What’s Next for AgentPort and AI Agent Security?
AgentPort’s recent launch marks the establishment of a foundational layer within the rapidly evolving AI agent security stack. However, its roadmap suggests a future of deeper integration with OpenClaw and broader engagement with the wider AI ecosystem tools. Future development efforts are likely to concentrate on several key areas. One significant area will involve implementing even more fine-grained data masking capabilities to further address the complex risks associated with sensitive data exfiltration. Another crucial development will be the integration with established secret managers, such as HashiCorp Vault or AWS Secrets Manager, to enhance credential security and management.

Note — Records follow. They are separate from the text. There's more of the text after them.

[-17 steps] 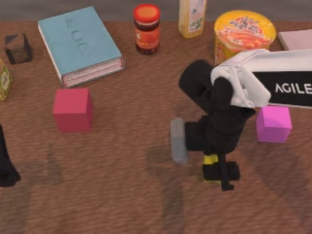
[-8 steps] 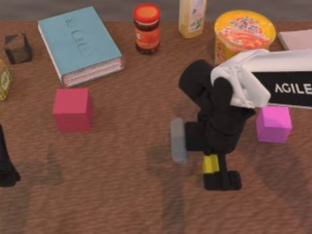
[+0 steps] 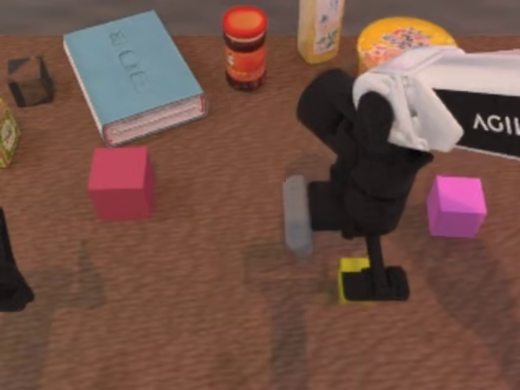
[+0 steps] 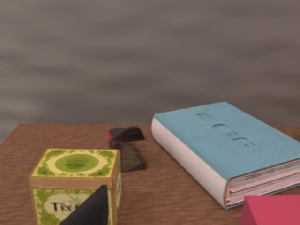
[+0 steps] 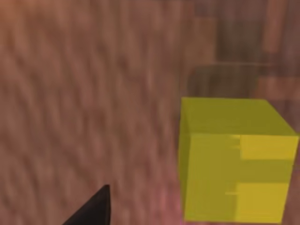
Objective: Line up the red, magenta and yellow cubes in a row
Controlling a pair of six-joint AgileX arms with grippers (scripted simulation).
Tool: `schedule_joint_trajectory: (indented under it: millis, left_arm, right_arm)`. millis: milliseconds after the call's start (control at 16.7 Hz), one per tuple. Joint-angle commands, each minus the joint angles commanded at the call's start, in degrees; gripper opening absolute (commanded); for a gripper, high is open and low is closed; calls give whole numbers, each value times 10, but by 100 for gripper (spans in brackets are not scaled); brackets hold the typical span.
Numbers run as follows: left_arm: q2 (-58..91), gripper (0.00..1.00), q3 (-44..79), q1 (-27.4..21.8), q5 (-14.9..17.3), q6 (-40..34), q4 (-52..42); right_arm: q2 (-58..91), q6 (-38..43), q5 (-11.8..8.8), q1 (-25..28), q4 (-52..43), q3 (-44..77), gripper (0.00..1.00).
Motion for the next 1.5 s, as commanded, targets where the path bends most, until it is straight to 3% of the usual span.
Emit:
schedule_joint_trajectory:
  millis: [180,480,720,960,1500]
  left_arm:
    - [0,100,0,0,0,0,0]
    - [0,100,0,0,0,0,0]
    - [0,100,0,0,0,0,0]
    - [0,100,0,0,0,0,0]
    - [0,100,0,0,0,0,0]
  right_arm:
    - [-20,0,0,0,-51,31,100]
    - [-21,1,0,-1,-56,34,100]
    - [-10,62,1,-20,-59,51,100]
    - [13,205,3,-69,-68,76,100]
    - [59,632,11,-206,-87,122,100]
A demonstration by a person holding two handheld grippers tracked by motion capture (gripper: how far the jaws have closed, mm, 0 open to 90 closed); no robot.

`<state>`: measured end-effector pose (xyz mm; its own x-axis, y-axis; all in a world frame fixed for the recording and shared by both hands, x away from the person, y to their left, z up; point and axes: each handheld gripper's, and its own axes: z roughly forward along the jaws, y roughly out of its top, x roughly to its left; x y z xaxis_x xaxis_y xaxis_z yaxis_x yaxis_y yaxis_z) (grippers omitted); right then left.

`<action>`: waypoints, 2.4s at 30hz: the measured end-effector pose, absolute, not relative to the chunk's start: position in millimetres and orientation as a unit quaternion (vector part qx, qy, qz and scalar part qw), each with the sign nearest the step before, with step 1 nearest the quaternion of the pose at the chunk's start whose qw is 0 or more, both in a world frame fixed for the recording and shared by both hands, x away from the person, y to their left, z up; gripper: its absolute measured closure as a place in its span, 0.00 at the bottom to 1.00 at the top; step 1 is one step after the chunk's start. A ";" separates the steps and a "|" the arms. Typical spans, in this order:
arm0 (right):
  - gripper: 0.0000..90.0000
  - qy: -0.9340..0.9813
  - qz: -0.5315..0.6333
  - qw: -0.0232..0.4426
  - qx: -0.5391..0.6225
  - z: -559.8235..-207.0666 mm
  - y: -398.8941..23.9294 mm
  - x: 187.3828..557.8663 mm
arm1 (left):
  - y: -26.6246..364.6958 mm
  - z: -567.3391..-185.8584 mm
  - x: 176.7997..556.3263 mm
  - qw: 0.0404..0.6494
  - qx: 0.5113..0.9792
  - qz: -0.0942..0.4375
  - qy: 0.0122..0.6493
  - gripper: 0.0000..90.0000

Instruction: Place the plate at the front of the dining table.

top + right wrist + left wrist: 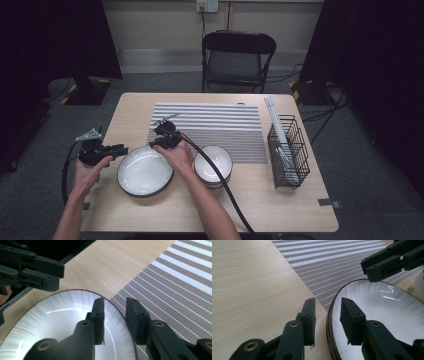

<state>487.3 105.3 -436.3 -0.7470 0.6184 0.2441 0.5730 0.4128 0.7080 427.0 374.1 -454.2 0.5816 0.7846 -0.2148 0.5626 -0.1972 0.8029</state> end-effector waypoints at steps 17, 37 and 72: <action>0.97 0.834 0.399 0.031 0.379 -449.1 98.3 489.5 | 373.4 -459.6 429.9 0.452 0.766 0.088 0.449 0.82; 0.97 0.821 0.411 0.019 0.396 -454.1 95.6 488.8 | 369.8 -464.1 431.8 0.455 0.764 0.083 0.450 0.97; 0.97 0.807 0.428 0.005 0.407 -463.5 95.8 481.4 | 369.8 -464.7 433.8 0.452 0.763 0.084 0.454 0.95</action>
<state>481.4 95.8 -463.5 -0.6688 0.6612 0.3398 0.6524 0.3028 0.6948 433.8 369.8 -464.7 0.5743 0.7683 -0.2827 0.6167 -0.1788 0.7666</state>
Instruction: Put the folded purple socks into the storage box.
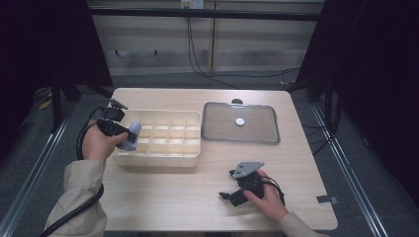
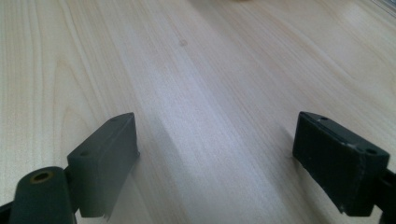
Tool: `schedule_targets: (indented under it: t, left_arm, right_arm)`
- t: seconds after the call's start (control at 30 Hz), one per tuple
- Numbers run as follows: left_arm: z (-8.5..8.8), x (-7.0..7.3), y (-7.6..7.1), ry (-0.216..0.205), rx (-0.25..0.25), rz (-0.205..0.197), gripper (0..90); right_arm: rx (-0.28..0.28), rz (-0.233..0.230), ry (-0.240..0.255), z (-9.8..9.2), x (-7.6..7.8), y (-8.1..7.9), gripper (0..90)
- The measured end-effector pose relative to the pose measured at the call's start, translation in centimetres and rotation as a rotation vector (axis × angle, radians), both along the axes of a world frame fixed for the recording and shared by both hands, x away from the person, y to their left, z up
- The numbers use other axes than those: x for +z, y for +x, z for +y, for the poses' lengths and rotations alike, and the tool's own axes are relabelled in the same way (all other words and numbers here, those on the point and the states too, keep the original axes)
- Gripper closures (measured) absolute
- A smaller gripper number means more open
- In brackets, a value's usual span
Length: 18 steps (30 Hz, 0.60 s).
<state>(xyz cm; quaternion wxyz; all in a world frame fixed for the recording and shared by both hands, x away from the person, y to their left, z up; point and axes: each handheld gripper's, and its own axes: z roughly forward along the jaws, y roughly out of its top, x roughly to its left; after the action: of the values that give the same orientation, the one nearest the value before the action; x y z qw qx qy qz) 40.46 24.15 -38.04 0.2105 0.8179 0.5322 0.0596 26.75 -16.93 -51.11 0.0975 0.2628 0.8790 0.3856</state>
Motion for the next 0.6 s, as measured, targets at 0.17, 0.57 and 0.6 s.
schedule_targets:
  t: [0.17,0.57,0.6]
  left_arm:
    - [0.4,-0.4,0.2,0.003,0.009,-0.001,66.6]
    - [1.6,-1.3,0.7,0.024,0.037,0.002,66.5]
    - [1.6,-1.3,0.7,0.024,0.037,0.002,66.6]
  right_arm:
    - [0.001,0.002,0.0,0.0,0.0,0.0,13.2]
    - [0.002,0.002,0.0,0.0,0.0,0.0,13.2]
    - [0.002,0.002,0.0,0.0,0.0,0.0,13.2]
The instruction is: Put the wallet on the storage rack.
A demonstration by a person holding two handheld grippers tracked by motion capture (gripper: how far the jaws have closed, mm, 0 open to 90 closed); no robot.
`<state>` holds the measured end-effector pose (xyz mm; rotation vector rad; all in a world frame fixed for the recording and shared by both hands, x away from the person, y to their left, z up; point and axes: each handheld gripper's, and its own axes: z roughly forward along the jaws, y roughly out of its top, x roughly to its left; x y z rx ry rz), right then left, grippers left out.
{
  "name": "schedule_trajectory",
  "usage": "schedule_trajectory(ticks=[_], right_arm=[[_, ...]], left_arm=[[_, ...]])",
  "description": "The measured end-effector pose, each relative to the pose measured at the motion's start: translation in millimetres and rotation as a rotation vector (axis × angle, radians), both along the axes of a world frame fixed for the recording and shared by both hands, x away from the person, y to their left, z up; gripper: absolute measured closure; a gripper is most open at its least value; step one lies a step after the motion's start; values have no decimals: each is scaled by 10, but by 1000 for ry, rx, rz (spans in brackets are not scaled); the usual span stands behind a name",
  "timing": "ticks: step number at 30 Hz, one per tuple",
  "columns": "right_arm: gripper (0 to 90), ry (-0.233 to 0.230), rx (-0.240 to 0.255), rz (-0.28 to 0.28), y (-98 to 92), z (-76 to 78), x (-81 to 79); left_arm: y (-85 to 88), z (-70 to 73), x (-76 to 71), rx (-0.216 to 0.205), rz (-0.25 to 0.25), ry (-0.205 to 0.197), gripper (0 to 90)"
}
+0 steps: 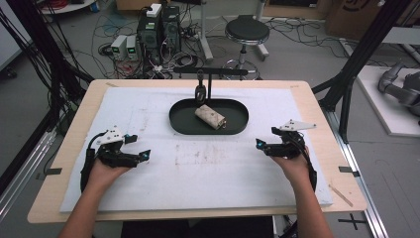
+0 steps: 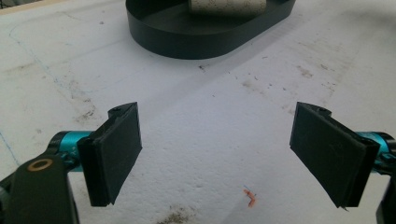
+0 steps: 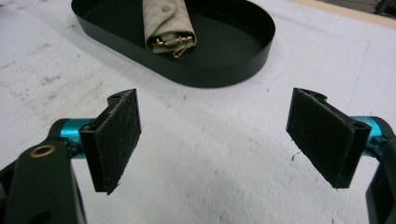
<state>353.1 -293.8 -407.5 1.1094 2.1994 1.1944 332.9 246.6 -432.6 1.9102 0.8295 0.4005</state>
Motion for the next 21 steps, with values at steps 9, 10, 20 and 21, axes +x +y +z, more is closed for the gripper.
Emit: schedule_trajectory(ticks=[9,10,20,21], right_arm=[[161,3,32,-32,-102,-202,-99],[161,7,35,-32,-112,-209,-98],[161,21,31,-53,-159,-259,-87],[161,20,30,-55,-160,-258,-88]], left_arm=[[-13,-23,8,4,5,10,165],[-12,-25,11,3,6,11,166],[-5,-25,12,4,3,14,165],[-8,-26,12,1,1,14,165]])
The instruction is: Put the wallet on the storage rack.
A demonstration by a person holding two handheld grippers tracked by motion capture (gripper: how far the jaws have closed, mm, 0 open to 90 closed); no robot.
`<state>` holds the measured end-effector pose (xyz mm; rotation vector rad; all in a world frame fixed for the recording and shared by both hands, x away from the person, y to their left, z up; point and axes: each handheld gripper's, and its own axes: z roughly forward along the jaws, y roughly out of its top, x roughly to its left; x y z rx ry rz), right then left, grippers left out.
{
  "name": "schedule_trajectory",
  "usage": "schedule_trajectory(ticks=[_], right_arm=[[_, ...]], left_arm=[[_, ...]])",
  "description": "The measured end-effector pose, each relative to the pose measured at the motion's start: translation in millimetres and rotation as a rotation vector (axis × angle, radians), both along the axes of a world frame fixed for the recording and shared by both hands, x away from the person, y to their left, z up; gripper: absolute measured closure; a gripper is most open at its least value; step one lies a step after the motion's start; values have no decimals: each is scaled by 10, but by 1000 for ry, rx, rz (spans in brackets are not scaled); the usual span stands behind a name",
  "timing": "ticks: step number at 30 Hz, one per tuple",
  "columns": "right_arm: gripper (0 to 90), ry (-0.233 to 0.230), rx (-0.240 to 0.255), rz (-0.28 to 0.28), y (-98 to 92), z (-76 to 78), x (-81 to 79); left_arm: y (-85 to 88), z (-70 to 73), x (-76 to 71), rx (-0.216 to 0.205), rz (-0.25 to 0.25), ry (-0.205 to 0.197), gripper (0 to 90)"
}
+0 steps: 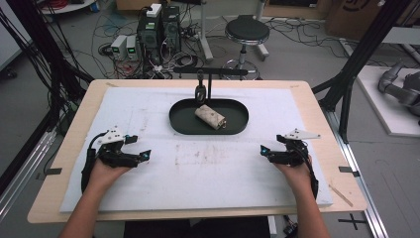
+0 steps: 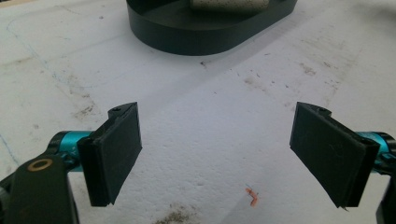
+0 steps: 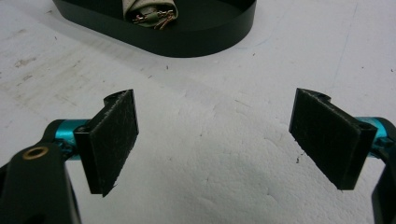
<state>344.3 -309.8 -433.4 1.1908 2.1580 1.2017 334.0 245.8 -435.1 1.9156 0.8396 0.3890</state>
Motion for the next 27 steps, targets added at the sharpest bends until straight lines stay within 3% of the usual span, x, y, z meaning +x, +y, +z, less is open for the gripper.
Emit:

The project also aims to support “policy as code” definitions, which would allow security policies to be version-controlled, auditable, and managed alongside other infrastructure code. There is also substantial potential for incorporating machine learning-based anomaly detection. Such systems could proactively flag unusual agent behavior patterns before they even trigger an approval request, providing an earlier warning system for potential issues. As OpenClaw and similar agent frameworks continue to mature and become more sophisticated, AgentPort is poised to become a standard, integral component in the “secure agent” reference architecture. It is expected to operate synergistically with other runtime enforcers like AgentWard and network proxies like Unwind, forming a comprehensive security perimeter. The project actively invites contributions from developers and security professionals who are dedicated to solving the complex and evolving security challenges within the AI agent space.
Frequently Asked Questions
What is AgentPort and how does it protect OpenClaw agents?
AgentPort is an open-source security gateway that sits between your AI agents and third-party services. It prevents destructive operations by requiring human approval for sensitive actions and keeps API keys hidden from agents, protecting against credential exfiltration and prompt injection attacks.
How does AgentPort differ from Composio?
While both provide service integrations, AgentPort offers granular permission controls (auto-approve, ask, deny) and is fully open source. Composio focuses on integration breadth, whereas AgentPort prioritizes security with explicit approval workflows and credential isolation.
Can I use AgentPort with Claude Code or other AI harnesses?
Yes. AgentPort connects via MCP or CLI, making it compatible with Claude Code, Codex, OpenClaw, and other agent frameworks. Any tool that speaks MCP can route through AgentPort’s security layer without code changes.
What setup is required to run AgentPort locally?
You can run AgentPort locally using Docker Compose in about a minute. For production, a one-liner install script handles domain configuration, TLS, and deployment. The GitHub repository provides both docker-compose.yml and installation scripts.
Does AgentPort prevent all prompt injection attacks?
AgentPort specifically blocks destructive operations and credential exfiltration from prompt injection. While it reduces risk significantly, sensitive data exfiltration remains complex if the agent has internet access, as malicious prompts could still exfiltrate data through other channels.